• _Required work_
Based on the listing below, report how many lines contain the word "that". Nothing but the number, please.

• _Collected material_

▼▼▼

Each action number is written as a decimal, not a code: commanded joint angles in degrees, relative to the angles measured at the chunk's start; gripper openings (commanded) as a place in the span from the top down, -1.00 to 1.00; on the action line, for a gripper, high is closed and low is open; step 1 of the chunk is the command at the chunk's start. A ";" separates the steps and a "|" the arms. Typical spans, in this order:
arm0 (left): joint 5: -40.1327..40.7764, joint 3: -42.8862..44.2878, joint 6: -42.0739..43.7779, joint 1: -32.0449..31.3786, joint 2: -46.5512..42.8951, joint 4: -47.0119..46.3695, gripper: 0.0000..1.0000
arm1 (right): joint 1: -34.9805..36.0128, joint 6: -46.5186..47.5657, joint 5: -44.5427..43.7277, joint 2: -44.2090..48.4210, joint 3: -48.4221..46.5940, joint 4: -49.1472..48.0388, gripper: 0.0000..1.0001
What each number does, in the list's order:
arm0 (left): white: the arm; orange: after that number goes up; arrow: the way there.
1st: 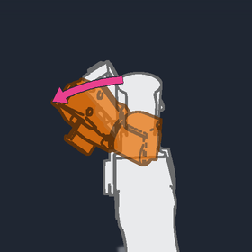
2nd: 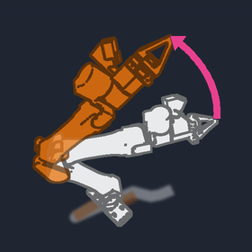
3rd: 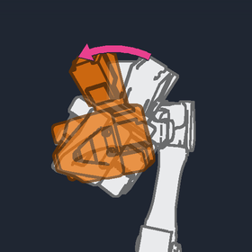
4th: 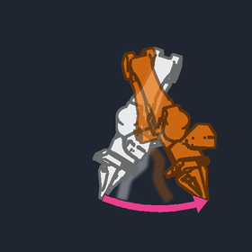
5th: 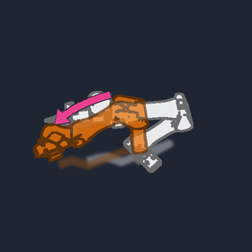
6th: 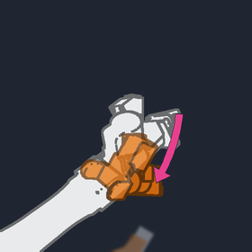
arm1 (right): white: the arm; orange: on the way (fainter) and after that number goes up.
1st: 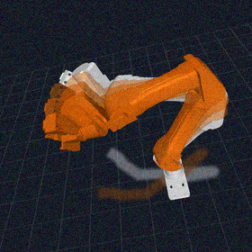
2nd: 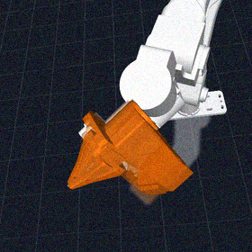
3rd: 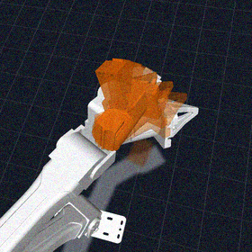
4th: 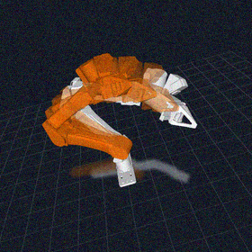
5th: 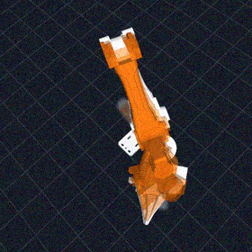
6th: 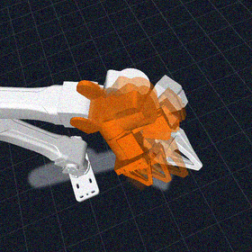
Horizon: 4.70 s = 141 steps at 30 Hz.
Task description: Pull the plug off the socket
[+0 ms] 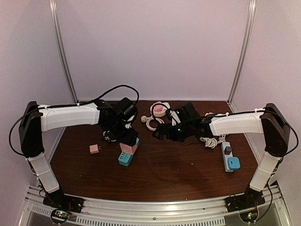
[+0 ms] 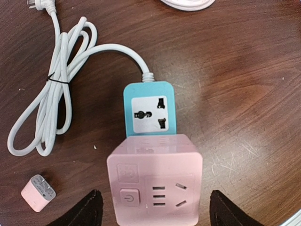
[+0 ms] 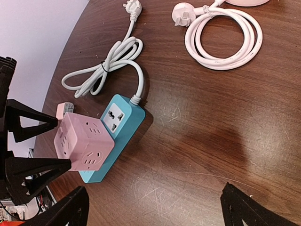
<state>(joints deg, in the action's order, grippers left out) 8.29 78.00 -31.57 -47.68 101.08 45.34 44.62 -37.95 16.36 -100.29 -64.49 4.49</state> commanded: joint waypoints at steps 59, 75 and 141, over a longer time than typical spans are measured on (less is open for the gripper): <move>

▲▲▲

• _Exercise solution_
2